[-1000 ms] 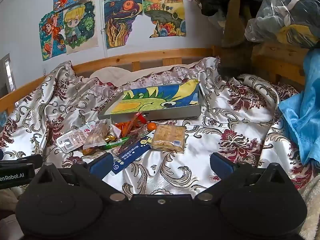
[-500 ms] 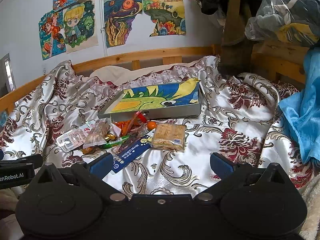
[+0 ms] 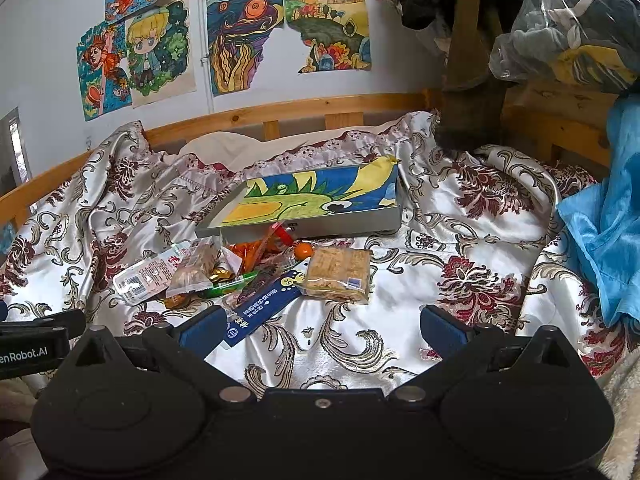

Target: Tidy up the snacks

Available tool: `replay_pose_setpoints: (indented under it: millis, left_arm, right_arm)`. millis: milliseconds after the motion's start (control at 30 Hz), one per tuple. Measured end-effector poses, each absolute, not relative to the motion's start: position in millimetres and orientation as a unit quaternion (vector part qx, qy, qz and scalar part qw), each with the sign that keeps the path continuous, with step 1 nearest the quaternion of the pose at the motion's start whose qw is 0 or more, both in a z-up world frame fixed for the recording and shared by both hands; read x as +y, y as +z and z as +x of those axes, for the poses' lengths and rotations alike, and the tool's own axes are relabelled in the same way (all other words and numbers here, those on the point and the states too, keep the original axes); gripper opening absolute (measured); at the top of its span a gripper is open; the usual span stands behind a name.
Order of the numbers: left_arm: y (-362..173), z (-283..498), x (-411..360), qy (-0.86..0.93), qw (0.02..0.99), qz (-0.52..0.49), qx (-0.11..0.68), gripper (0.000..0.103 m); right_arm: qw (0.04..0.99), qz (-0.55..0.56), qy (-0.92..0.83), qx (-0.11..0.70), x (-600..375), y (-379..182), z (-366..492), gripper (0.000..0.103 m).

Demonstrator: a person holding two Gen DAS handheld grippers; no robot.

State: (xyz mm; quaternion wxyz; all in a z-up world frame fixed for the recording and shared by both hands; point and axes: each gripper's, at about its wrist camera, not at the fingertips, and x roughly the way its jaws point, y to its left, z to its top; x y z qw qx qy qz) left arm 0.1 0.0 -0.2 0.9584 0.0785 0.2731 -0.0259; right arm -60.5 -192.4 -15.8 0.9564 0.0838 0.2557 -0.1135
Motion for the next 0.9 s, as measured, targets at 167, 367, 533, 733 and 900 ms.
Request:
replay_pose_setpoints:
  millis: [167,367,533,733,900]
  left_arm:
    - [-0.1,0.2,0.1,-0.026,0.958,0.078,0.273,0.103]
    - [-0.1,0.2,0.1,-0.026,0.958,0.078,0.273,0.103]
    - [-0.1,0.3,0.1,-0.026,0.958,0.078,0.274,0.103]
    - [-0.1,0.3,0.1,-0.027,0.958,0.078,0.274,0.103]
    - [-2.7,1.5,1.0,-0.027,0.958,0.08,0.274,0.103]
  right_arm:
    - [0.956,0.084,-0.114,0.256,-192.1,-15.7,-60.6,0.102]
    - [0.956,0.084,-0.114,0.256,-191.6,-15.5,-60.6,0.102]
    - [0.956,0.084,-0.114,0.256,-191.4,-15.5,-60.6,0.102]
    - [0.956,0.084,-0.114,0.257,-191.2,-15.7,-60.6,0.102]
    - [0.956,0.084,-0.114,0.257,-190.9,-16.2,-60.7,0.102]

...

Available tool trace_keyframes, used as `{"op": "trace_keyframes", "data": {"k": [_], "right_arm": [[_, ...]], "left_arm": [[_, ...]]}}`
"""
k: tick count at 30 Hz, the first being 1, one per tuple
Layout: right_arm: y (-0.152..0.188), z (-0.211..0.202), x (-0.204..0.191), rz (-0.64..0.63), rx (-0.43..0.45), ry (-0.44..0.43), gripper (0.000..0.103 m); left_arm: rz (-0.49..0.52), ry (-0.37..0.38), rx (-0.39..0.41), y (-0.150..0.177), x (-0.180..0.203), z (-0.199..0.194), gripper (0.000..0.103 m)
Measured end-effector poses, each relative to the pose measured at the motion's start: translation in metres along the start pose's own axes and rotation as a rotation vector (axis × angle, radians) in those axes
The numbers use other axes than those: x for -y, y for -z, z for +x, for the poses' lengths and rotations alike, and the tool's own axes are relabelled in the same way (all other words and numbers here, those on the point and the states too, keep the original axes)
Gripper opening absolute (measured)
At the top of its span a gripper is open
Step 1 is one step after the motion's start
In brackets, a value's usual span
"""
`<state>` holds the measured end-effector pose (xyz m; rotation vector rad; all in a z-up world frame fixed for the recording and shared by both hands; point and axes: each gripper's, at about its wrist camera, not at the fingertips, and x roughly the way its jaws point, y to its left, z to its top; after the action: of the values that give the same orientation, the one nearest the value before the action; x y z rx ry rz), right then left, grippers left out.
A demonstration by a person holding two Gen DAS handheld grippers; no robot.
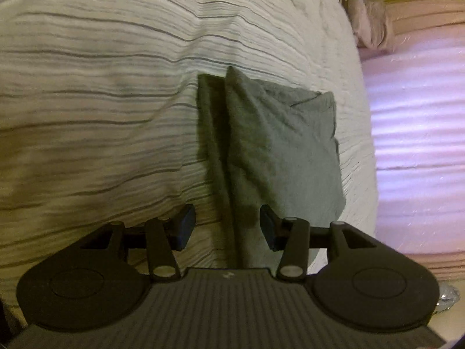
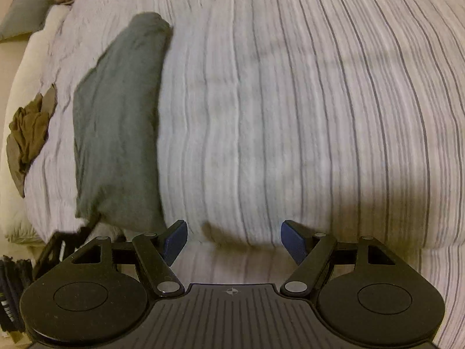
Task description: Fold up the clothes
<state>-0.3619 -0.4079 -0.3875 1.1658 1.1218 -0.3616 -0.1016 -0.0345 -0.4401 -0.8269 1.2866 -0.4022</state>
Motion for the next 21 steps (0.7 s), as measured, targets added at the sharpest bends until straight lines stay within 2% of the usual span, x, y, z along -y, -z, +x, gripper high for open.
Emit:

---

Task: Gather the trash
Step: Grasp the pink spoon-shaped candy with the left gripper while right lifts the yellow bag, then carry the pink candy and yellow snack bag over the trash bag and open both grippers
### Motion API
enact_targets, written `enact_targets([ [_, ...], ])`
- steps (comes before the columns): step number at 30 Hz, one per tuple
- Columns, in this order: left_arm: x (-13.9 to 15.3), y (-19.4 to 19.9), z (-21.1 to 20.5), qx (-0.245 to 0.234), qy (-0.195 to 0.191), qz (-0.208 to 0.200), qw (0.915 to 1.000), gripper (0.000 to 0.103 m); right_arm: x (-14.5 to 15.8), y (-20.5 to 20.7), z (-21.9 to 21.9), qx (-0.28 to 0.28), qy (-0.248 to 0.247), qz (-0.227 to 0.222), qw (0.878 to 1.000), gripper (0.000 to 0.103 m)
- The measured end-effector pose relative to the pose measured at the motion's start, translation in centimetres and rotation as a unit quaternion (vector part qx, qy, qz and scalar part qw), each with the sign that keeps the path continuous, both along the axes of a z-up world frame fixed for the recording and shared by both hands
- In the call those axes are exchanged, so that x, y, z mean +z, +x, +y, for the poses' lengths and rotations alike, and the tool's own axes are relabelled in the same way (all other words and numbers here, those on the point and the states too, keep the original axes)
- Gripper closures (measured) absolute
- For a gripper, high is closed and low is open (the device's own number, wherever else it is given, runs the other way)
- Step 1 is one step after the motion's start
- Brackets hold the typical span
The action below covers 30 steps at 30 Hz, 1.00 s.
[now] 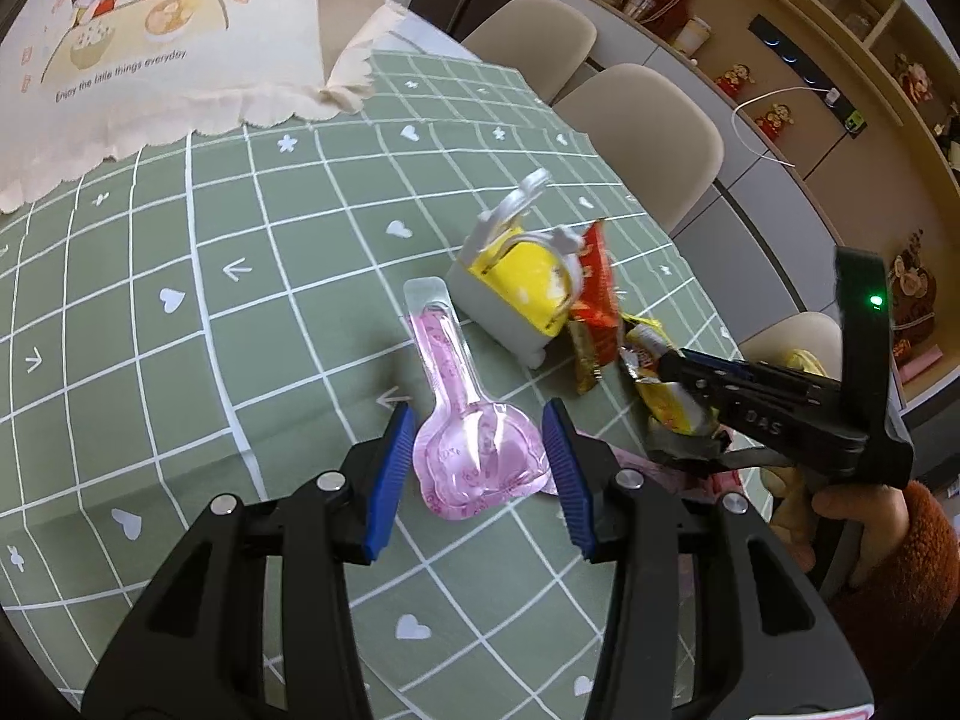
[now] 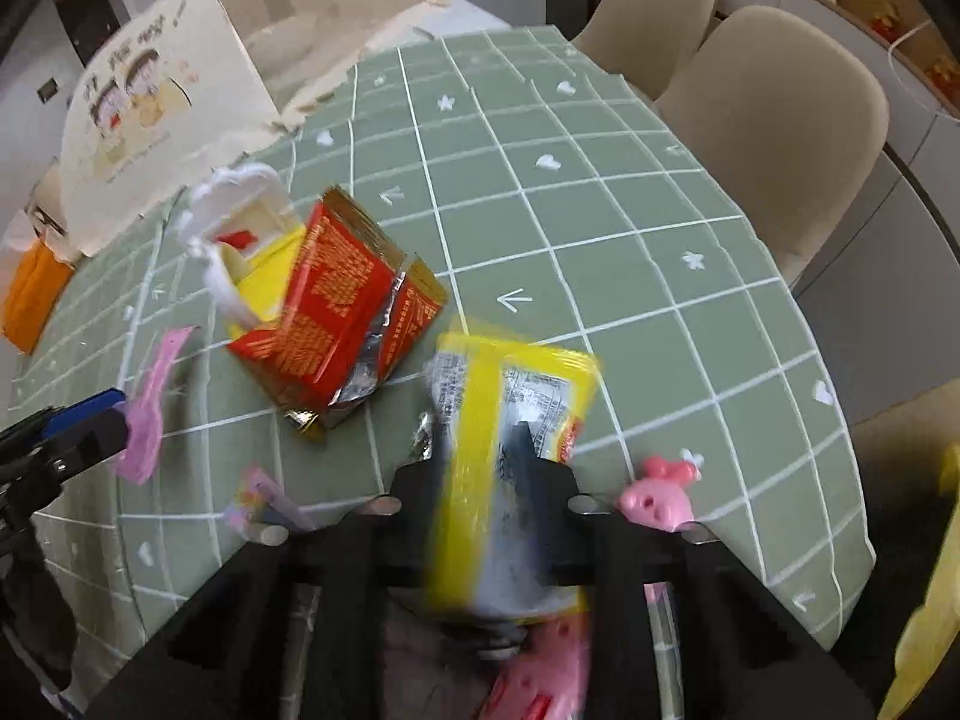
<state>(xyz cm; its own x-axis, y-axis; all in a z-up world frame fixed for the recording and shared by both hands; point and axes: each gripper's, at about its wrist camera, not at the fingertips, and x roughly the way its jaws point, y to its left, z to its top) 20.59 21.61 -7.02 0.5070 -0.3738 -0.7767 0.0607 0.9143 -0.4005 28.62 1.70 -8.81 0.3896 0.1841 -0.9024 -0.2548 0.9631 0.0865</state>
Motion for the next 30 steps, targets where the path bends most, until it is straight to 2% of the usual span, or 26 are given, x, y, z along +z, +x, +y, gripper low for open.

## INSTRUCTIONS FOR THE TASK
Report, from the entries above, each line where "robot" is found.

## RESPONSE AREA
Demonstrator: a person holding two Gen DAS handheld grippers; no robot.
A demonstration by a person holding two Gen DAS handheld grippers; no robot.

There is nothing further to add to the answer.